[Linux-cluster] Resource Structure (proposed, not complete)
Lon Hohberger
lhh at redhat.com
Tue Jun 29 15:41:04 UTC 2004
User Resource Manager Operational Specification, proposed
The User Resource Manager (formerly Service Manager) is the part of Red
Hat Cluster Suite which manages resources and groups which implement a
user's clustered services.
The user resource manager only allows resource groups to operate when
it is running on a quorate member of the cluster. This means that all
resource groups are immediately stopped when a member is no longer
quorate. Typically, the member is also fenced (note: it may not stop
all resource groups prior to being fenced; it certainly tries to).
(Incomplete.)
Failover Domains, proposed
See http://people.redhat.com/lhh/fd.html for information on how
clumanager 1.2 failover domains operate. The configuration format will
have to change slightly, but the operational characteristics need not.
Additionally, we might want to add "Relocate to most-preferred member"
option to prevent unwanted service transitions in ordered failover
domains. (Since failover domains handle multiple cluster members, it
is actually not the same as clumanager 1.0's "Relocate on preferred
node boot" option.)
User Resource Structure, proposed
<resources>
<script name="Oracle Script" <-- Unique name across scripts
file="/path/to/script"/> <-- Path to script
<script name="Apache Script" <-- Unique name across scripts
file="/etc/init.d/httpd"/> <-- Path to script
<mount name="Oracle Data" <-- Unique name across mounts
fstype="gfs" <-- Can share these.
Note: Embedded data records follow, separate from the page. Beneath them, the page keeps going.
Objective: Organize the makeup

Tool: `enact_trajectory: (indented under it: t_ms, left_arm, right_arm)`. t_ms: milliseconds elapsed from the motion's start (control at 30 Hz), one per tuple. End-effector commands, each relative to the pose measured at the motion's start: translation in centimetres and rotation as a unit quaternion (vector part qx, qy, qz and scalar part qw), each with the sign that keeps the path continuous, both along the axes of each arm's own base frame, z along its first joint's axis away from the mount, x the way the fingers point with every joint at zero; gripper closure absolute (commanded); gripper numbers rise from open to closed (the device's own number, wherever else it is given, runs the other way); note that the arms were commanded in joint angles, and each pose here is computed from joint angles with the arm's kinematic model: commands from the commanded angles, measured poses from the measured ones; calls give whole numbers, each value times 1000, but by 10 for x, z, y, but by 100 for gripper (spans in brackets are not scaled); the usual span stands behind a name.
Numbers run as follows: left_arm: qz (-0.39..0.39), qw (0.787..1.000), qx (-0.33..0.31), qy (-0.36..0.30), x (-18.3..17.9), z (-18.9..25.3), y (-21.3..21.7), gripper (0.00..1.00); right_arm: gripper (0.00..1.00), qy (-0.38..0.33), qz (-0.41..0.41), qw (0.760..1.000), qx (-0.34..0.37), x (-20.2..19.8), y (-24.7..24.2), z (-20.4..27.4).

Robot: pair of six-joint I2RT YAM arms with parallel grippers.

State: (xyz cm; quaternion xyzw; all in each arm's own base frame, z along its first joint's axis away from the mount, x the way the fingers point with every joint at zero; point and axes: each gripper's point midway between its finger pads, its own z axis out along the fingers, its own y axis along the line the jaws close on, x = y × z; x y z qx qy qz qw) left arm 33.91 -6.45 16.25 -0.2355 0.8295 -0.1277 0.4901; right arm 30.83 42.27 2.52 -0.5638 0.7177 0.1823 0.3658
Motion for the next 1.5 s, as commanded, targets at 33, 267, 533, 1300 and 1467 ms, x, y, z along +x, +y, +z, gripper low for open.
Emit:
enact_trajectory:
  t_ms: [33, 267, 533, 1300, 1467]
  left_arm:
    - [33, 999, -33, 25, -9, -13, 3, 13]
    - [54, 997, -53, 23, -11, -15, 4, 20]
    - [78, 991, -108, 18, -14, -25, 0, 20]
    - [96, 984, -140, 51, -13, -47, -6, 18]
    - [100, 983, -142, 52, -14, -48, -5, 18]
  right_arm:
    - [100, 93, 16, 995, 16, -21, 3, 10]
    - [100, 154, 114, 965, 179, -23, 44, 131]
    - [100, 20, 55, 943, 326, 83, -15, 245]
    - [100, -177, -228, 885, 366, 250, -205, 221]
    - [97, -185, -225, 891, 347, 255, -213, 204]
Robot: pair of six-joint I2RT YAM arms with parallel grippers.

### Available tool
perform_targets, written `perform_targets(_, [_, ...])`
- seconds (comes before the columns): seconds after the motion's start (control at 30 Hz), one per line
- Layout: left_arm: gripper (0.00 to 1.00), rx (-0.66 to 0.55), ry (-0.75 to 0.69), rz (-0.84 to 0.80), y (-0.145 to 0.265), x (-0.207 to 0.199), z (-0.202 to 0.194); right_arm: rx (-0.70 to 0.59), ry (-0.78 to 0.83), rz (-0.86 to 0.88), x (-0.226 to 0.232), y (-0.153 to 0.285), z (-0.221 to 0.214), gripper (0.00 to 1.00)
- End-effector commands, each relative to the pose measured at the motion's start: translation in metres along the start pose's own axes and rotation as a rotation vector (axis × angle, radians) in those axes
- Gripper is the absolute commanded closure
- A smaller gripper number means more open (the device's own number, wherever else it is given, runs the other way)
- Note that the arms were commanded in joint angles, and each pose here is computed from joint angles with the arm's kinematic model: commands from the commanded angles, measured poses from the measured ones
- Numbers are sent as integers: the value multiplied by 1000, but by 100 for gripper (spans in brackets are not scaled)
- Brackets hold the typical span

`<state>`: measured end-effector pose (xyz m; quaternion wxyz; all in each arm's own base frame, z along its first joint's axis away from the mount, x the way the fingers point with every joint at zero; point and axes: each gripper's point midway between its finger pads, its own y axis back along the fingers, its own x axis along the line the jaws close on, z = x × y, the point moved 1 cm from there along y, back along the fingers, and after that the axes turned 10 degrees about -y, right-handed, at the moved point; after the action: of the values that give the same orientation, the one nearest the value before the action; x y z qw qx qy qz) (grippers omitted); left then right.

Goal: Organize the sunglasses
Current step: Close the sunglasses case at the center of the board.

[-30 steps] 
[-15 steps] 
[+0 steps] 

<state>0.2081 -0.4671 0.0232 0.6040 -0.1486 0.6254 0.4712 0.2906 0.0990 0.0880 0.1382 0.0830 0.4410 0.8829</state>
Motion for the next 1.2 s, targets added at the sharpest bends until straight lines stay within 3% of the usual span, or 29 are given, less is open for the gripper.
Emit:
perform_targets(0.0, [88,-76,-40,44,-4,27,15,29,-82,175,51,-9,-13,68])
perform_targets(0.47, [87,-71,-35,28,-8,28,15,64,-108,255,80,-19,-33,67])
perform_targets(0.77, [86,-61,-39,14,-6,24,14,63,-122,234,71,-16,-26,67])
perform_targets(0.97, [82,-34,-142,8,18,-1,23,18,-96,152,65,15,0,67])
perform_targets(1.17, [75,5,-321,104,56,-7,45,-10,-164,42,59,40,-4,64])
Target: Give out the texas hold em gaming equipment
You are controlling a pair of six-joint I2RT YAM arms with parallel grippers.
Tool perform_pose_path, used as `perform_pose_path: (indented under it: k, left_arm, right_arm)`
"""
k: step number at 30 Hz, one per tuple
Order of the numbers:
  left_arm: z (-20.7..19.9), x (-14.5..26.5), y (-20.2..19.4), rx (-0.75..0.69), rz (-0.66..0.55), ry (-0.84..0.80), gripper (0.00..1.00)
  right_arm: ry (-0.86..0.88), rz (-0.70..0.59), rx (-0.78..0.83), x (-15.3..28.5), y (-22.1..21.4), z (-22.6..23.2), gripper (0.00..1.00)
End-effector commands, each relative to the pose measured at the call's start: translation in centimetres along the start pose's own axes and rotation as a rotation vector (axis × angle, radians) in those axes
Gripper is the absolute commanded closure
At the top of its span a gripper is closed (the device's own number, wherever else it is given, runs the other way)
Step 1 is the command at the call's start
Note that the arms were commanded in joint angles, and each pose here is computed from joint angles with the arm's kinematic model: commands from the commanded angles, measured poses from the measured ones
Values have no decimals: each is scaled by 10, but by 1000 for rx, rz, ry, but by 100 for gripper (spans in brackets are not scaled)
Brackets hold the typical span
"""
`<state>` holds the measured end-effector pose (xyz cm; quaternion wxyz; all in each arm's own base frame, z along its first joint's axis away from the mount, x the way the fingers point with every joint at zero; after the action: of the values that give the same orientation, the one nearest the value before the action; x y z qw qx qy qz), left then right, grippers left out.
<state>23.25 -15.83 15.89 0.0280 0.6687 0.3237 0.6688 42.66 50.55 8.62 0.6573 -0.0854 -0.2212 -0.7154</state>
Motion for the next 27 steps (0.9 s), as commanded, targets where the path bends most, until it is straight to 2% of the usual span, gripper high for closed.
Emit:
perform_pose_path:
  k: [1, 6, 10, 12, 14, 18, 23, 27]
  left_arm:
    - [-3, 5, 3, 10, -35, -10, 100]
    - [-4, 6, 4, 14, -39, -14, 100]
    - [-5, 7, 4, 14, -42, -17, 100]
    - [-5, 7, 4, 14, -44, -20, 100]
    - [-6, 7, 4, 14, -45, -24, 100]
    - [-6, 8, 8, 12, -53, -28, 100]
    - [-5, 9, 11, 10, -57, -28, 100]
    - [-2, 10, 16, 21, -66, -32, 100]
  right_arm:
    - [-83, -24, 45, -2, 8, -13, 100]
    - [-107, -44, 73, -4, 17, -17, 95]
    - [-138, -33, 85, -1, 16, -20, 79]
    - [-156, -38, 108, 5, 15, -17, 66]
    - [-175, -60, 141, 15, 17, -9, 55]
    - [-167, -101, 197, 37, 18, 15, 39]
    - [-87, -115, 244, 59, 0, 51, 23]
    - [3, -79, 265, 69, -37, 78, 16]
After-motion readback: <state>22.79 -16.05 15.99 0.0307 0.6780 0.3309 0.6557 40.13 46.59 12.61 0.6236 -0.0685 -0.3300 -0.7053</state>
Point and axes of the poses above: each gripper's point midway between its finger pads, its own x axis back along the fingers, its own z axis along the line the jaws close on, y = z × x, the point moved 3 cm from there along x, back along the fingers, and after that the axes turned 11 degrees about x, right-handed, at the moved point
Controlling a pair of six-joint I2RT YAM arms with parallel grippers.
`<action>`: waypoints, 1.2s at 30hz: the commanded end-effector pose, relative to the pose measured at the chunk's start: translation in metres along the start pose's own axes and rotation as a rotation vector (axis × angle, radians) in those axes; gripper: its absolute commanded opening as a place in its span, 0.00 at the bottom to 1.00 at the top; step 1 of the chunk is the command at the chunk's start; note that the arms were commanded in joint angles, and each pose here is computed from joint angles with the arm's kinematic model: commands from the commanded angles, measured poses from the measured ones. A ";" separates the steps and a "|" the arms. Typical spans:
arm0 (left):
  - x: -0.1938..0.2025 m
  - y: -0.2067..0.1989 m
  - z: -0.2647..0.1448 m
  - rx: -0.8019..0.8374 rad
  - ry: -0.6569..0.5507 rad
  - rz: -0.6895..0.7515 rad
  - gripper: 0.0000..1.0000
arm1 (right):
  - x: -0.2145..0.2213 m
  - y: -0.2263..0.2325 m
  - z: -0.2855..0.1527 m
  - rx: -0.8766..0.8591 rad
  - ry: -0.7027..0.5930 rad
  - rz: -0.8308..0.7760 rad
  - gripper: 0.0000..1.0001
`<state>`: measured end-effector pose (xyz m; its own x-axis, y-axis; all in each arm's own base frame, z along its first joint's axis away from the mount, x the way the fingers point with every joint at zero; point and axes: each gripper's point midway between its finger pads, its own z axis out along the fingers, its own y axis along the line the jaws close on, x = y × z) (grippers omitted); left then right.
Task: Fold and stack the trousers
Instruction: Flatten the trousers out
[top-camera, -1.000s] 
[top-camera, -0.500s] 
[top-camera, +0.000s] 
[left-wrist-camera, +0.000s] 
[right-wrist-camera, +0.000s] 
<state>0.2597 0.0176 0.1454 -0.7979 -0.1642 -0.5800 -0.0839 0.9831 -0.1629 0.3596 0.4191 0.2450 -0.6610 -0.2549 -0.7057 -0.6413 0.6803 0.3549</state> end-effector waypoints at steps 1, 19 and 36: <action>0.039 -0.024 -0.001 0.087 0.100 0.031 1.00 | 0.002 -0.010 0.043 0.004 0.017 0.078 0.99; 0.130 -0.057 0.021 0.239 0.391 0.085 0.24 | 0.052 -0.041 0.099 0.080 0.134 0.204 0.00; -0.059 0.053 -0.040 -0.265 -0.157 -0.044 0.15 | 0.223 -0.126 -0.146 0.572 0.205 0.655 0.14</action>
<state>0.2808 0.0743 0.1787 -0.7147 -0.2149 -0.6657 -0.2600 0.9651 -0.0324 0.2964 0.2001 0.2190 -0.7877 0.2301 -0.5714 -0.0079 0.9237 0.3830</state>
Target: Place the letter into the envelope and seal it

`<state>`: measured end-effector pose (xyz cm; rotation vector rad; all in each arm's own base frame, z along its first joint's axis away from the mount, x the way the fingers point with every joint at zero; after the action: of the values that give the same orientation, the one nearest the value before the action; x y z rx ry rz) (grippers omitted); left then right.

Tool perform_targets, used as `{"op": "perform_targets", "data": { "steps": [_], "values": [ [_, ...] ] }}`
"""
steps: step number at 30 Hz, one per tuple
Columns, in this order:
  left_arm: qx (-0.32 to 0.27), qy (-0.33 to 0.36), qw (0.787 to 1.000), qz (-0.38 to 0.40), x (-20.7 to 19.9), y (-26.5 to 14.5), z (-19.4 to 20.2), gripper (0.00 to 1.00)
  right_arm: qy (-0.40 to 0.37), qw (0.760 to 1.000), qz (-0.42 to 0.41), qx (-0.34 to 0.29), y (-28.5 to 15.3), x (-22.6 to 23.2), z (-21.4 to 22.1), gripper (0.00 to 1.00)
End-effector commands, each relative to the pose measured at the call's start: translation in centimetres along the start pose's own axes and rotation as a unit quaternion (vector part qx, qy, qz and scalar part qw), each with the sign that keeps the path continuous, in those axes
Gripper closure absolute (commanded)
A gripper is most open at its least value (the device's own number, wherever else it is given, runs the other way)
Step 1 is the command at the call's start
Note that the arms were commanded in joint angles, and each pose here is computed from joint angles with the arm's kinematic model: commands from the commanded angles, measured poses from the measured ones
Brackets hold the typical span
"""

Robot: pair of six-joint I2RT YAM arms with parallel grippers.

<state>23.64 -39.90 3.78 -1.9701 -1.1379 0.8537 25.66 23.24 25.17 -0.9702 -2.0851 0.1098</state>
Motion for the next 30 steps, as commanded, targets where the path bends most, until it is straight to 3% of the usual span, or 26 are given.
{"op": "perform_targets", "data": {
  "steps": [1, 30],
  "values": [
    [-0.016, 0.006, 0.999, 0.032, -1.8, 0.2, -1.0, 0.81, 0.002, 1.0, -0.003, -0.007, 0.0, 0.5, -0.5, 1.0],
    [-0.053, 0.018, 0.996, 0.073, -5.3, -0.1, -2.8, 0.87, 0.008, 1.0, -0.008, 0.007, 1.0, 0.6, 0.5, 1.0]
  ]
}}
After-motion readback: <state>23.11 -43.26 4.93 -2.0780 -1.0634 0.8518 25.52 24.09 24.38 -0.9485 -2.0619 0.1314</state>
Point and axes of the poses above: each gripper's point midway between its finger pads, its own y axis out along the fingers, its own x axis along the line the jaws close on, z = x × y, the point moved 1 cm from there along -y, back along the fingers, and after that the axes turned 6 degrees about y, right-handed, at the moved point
Can
mount these multiple times
options="" <-- Defaults ok
device="/dev/sdc1" <-- Could be LV, GNBD, etc.
force_umount="n"
mountpoint="/mnt/oracle_data"/> <-- Mount point
<mount name="Web Data" <-- Unique name across mounts
fstype="nfs" <-- Can't share these!
options="" <-- Mount options
source="server:/webdata" <-- Server/Path specification
mountpoint="/mnt/web_data"/> <-- Mount point
<mount name="NFS Home" <-- Unique name across mounts
fstype="ext3" <-- You can share these
options="ro" <-- Mount options
device="/dev/sdc2" <-- Could be LV, GNBD, etc.
force_fsck="" <-- Force fsck on journalled fs
force_unmount="y"
mountpoint="/mnt/nfs"/> <-- Mount point
<client name="Joe's machine" <-- Name unique across clients
type="nfs" <-- Only NFS support for now
target="joe.boston.redhat.com" <-- wildcards & netgroups too!
options="ro"/>
<client name="Admin's machine" <-- Name unique across clients
type="nfs" <-- Only NFS support for now
target="bob.boston.redhat.com" <-- wildcards & netgroups too!
options="rw"/>
<ip address="172.31.31.2"/> <-- Address is unique
<ip address="172.31.31.4"/> <-- Address is unique
<ip address=":ffff::172.31.31.3"/> <-- Address is unique (Watch
for ip6/ip4 collisions)
ip6 == new feature!
<!-- Web & Oracle Service -->
<group name="Oracle/Web"> <-- Unique name across groups
<script ref="Oracle Script"/> <-- Note, multiple scripts
<script ref="Apache Script"/> (New Feature)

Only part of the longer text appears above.